Esta é uma lição que o Velho Continente, outrora tão rico e civilizado,
utopia de tantos estudiosos e viajantes de tantas ideologias, tem a
oferecer ao mundo.
Acredite: o Banco Central Europeu continua evitando qualquer medida
efetiva de estimulo à economia – nem as soluções moderadas e nem sempre
coerentes de Barack Obama – que poderiam dar um alívio, temporário,
parcial, a uma situação de tragédia.
Nem a Alemanha, que já foi vista como a fortaleza do pensamento
conservador, consegue ficar longe da tormenta. Todos os dados econômicos
estão em queda, o que ajuda a explicar o crescimento de protestos até
mesmo naquele país.
O atual retrocesso europeu é muito mais grave e preocupante do que se
poderia pensar. O Velho Mundo já passou por outras experiências
recessivas. Mas elas tiveram curta duração e permitiram retomadas, ainda
que temporárias. Agora não. O desmanche econômico virou um programa,
uma meta. Ninguém ousa dizer quando poderá terminar.
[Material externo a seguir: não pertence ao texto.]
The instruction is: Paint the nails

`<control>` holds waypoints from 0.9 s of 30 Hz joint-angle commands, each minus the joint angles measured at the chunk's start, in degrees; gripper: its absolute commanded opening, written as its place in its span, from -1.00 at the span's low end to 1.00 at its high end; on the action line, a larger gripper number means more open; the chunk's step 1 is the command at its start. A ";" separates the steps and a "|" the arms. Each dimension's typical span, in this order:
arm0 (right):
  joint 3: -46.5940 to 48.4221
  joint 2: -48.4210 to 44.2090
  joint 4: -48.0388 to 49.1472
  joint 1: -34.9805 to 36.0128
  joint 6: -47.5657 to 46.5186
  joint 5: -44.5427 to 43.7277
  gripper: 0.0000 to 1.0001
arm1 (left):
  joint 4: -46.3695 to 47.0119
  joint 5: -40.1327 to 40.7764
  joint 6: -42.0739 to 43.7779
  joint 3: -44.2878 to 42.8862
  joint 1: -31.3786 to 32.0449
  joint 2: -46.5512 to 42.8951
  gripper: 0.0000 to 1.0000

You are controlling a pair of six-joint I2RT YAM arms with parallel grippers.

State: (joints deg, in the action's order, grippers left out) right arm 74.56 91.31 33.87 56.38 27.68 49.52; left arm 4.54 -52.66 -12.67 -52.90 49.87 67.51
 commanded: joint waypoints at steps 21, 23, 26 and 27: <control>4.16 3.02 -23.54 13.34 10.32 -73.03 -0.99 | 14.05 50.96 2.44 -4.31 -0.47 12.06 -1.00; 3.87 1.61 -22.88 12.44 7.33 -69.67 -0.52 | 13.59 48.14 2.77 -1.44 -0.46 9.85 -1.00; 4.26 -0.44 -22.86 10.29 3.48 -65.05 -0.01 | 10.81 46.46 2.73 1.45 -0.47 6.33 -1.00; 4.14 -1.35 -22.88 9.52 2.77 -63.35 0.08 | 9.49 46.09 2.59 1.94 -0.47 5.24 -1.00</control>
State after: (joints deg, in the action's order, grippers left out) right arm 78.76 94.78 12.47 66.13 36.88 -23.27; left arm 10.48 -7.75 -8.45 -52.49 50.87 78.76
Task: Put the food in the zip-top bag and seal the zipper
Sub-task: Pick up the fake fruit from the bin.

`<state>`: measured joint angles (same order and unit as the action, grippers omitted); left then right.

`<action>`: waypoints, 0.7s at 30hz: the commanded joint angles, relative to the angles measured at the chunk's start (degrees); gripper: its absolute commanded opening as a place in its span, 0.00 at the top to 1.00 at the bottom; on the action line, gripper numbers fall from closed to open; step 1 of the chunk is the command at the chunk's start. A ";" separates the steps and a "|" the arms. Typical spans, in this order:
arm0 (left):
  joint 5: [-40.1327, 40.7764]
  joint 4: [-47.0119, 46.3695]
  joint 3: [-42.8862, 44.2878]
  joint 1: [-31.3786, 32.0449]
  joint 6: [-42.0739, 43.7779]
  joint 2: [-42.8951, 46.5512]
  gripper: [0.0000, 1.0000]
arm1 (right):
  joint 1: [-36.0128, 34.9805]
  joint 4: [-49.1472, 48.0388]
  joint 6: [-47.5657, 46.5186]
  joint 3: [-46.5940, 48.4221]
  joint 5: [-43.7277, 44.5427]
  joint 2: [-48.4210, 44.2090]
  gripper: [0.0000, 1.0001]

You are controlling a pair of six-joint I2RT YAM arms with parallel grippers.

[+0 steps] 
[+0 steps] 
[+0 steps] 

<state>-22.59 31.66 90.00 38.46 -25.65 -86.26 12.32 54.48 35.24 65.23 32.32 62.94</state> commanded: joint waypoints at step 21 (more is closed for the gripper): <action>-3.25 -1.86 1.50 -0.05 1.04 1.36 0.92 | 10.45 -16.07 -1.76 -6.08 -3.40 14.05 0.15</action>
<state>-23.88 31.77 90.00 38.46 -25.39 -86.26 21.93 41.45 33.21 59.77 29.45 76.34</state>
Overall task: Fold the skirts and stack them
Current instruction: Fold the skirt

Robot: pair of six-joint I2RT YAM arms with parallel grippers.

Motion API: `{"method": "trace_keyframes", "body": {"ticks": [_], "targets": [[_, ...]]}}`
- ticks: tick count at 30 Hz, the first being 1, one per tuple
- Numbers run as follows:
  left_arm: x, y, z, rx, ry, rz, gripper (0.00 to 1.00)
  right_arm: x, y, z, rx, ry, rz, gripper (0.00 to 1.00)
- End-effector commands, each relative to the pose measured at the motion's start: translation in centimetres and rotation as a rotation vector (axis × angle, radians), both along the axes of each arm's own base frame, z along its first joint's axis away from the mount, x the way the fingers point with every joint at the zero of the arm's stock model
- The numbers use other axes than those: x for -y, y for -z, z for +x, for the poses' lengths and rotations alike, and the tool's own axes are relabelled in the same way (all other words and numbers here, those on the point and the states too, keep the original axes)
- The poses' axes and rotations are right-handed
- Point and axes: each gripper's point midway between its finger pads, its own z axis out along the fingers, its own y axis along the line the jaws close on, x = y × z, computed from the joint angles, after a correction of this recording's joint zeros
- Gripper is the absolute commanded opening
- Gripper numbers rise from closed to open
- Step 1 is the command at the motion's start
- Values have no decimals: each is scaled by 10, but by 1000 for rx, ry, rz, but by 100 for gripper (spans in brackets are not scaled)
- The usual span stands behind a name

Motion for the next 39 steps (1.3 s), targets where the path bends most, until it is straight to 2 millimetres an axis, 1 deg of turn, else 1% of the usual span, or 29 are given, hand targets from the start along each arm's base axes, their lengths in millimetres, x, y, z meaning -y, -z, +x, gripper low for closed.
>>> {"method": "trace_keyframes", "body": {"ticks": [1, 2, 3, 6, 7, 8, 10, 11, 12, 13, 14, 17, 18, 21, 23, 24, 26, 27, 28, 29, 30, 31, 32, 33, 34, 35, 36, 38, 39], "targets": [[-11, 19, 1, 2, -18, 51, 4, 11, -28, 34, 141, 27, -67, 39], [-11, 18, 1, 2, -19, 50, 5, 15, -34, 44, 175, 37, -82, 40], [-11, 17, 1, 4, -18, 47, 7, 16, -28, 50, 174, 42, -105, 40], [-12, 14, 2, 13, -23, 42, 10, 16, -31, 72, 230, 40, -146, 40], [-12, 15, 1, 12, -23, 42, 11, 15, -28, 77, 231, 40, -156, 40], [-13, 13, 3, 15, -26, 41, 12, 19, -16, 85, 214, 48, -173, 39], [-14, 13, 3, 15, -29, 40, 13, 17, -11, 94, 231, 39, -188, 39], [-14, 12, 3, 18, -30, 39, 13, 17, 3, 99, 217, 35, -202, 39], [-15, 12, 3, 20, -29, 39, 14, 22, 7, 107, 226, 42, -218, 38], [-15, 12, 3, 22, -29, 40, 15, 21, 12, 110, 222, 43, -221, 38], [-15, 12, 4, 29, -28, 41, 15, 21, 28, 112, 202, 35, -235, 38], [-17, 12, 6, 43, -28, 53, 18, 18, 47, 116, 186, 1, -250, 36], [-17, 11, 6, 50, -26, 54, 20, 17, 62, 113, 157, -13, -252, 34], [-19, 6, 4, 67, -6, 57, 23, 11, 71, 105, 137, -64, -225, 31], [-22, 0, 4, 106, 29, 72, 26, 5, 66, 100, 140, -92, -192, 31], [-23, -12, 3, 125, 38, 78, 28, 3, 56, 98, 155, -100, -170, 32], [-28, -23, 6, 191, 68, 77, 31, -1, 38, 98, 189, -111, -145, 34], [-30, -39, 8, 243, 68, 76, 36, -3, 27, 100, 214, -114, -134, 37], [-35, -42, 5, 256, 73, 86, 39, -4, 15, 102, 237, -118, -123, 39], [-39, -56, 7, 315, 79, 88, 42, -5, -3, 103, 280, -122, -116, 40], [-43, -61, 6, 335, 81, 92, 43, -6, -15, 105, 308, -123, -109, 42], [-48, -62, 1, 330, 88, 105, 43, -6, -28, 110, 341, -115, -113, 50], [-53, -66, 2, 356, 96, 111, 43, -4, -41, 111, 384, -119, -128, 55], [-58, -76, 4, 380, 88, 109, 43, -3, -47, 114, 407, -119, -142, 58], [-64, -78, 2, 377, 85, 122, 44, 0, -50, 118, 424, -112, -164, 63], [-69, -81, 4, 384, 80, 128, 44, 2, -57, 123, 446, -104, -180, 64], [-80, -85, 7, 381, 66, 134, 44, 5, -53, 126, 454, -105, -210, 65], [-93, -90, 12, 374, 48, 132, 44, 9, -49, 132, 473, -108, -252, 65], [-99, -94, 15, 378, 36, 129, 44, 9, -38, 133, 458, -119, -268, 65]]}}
Isso porque ninguém ousa imaginar como estará a civilização europeia quando isso acontecer.
A destruição de riquezas e o empobrecimento da população cumprem a
finalidade de realizar, pelo desemprego, pela falta de futuro, aquilo
que outros projetos conservadores não foram capazes de conduzir: a
destruição do Estado de Bem-Estar Social, a mais civilizada experiência
que o capitalismo se permitiu em séculos de história.
Este é o processo.
A reorganização conservadora foi produzida por economistas instalados no comando do Banco Central Europeu.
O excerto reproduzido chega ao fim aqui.